(Data extracts begins)

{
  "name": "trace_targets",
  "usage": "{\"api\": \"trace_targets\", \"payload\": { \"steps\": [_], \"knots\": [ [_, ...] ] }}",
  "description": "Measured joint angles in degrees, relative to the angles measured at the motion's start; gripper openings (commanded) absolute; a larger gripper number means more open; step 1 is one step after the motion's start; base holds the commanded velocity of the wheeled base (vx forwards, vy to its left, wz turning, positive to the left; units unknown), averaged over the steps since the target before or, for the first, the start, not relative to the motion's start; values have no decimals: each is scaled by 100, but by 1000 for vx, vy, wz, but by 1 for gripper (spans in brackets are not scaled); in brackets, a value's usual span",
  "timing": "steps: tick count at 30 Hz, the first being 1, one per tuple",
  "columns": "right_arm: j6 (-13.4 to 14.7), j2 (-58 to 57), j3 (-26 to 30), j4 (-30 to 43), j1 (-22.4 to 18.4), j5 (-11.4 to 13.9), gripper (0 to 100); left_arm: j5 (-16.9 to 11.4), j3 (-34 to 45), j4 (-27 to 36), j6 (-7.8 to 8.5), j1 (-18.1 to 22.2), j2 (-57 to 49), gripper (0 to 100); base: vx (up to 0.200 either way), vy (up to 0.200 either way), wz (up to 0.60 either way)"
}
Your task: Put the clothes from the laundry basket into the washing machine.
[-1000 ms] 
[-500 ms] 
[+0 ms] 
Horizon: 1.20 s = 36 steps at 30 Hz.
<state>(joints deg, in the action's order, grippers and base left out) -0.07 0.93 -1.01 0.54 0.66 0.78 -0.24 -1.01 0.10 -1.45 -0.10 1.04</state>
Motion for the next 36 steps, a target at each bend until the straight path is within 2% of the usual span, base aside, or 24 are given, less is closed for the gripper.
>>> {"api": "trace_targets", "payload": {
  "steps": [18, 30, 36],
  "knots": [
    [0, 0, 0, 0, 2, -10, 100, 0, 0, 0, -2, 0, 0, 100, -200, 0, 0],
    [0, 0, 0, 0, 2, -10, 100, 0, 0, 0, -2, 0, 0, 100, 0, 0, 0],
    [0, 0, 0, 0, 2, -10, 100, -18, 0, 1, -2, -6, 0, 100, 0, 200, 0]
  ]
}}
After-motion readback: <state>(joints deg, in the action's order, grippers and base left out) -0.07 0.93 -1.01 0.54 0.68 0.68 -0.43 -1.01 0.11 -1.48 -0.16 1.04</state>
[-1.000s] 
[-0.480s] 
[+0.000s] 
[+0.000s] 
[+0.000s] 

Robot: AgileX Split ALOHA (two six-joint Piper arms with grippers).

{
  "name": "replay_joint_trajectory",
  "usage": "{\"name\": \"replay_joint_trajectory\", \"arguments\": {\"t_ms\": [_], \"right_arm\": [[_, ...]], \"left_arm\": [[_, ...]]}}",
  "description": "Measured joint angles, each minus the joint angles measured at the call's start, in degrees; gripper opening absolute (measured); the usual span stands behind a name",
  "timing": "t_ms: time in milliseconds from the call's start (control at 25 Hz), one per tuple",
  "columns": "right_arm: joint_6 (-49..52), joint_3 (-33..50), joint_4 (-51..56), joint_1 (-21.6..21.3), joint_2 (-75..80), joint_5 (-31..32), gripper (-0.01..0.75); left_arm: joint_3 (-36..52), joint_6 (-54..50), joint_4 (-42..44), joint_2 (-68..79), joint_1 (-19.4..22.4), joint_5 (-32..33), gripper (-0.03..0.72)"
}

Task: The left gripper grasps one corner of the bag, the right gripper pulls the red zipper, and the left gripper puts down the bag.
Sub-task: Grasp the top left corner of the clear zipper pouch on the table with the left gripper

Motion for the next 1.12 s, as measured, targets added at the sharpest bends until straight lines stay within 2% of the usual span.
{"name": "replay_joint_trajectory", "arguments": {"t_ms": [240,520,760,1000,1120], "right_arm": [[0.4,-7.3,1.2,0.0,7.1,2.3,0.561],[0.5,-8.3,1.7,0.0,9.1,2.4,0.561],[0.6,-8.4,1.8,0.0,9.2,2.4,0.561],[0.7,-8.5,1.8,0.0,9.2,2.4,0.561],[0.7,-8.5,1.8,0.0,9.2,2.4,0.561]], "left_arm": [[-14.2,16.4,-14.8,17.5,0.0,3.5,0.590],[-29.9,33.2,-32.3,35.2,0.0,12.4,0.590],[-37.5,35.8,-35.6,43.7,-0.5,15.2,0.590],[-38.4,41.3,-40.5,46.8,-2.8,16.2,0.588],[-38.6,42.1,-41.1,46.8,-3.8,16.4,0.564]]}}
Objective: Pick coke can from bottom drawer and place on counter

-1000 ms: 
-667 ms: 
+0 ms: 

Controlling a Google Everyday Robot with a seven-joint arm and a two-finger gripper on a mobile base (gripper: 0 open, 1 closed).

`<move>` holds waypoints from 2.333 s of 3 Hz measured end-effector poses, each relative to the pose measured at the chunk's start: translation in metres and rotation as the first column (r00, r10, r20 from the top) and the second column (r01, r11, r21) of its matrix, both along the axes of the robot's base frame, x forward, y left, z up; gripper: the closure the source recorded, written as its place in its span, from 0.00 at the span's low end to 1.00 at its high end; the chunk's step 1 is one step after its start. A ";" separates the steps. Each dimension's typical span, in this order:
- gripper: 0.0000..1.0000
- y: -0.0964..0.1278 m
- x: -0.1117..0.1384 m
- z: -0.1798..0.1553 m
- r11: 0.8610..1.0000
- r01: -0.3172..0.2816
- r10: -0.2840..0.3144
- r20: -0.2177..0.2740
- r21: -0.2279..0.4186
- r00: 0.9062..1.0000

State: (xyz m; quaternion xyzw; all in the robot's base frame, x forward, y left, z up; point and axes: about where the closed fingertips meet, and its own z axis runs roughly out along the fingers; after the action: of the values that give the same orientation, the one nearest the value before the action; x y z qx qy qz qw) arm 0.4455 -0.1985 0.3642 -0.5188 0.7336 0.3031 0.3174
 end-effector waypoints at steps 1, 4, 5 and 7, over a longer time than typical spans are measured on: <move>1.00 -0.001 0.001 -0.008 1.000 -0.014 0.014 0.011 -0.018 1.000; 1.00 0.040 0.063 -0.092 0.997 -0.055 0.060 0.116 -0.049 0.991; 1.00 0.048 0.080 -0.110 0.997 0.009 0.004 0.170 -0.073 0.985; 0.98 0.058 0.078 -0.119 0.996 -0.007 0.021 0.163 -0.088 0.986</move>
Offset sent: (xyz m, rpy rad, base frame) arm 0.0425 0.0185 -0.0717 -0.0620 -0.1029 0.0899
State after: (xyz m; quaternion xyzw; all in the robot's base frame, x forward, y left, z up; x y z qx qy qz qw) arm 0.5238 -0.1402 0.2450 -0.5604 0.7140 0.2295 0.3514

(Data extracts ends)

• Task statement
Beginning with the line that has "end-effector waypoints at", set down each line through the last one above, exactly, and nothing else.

• Response for this exercise
 end-effector waypoints at steps 1, 4, 5 and 7, over a longer time than typical spans are measured on: <move>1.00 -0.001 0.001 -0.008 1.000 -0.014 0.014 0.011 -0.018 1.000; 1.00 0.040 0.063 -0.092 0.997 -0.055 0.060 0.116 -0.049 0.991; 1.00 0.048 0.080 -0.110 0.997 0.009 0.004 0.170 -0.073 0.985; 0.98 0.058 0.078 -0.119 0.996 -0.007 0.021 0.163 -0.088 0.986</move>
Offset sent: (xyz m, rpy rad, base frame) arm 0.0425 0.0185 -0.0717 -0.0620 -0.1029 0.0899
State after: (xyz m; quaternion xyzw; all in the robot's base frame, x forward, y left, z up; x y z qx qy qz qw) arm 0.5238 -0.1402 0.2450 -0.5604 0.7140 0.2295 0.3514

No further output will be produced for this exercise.